More recently, some anti-inflammatory drugs such as Vioxx were found to increase the risk of heart disease and were taken off the market. At the same time, some useful new drugs have been found for rheumatoid arthritis, such as "tumor necrosis factor" (TNF) blockers, which have a different side-effect profile.
Many doctors are now using a more whole-person approach that includes treatments with fewer side effects — including diet, herbal medicine, acupuncture and supplements, in conjunction with prescription medication. Scientific studies on many of these approaches are lacking or are controversial, but they are used anyway because of their low side-effect profile. For example, there are conflicting studies as to whether glucosamine-chondroitin sulfate is useful. Ayurvedic herbs, guggulu and boswelia serata, have been in use for thousands of years in India, but studies confirming their effectiveness are sparse.
Acupuncture can also be useful in managing pain with virtually no side effects.

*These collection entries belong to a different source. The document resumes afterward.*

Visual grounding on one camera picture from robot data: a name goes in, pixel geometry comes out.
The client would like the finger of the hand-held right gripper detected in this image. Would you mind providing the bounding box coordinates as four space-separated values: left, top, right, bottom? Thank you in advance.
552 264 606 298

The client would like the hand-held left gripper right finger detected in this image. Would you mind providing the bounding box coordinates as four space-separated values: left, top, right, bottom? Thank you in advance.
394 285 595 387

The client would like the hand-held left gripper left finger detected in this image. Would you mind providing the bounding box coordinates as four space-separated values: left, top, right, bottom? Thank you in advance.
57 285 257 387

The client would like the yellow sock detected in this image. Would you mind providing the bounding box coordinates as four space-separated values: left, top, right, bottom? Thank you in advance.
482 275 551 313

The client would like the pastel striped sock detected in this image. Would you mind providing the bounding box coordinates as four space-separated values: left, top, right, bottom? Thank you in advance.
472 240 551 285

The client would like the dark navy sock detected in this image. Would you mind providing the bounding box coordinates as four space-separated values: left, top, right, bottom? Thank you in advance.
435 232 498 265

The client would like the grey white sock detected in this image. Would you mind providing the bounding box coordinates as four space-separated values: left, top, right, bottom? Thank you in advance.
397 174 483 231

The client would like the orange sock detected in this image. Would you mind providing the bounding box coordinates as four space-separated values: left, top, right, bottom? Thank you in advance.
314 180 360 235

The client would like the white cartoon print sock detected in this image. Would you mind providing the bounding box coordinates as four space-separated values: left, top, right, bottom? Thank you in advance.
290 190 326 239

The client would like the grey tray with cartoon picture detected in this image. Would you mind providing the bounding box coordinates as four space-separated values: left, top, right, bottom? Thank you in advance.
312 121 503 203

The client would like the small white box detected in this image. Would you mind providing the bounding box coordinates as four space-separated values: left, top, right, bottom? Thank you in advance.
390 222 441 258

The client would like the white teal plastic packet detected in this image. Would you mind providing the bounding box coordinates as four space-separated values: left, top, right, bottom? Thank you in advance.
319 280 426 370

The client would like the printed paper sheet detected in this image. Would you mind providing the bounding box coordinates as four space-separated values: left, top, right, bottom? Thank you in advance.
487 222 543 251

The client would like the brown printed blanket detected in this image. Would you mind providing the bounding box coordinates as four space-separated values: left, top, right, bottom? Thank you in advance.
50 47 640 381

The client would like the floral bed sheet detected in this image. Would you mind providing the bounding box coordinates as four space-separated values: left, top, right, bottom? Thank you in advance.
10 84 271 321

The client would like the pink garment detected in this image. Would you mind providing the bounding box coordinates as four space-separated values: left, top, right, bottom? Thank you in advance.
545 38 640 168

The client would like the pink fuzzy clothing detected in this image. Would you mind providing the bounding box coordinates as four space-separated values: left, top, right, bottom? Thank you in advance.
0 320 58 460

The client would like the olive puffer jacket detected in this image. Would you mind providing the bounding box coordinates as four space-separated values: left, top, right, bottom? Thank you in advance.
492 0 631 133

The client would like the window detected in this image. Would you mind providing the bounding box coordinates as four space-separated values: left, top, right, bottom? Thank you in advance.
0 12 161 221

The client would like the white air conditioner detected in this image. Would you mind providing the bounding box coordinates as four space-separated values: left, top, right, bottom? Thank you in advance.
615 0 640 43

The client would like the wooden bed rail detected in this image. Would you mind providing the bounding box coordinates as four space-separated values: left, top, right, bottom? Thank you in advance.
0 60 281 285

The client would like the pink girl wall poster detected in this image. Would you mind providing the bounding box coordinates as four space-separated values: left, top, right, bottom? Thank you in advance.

Some experts say there is no diet that helps with arthritis — and yet, adequate studies on this approach have simply not been conducted. Meanwhile, there is substantial evidence that a diet low in saturated fat and omega-6 fats and higher in omega-3 fats (even as supplements) may be useful in reducing inflammation. In any case, there is no reason not to try a dietary approach, which is likely to be healthy in other ways.
If you want the best approach to arthritis, you must first consult your physician to determine what type of arthritis you have, so you can understand what is the best therapy.
Then, taking a whole-person approach, work with your doctor to maximize your health and minimize your need for medication. In this way, you can get the best outcome with the fewest side effects and minimize the damage that can be caused by arthritis.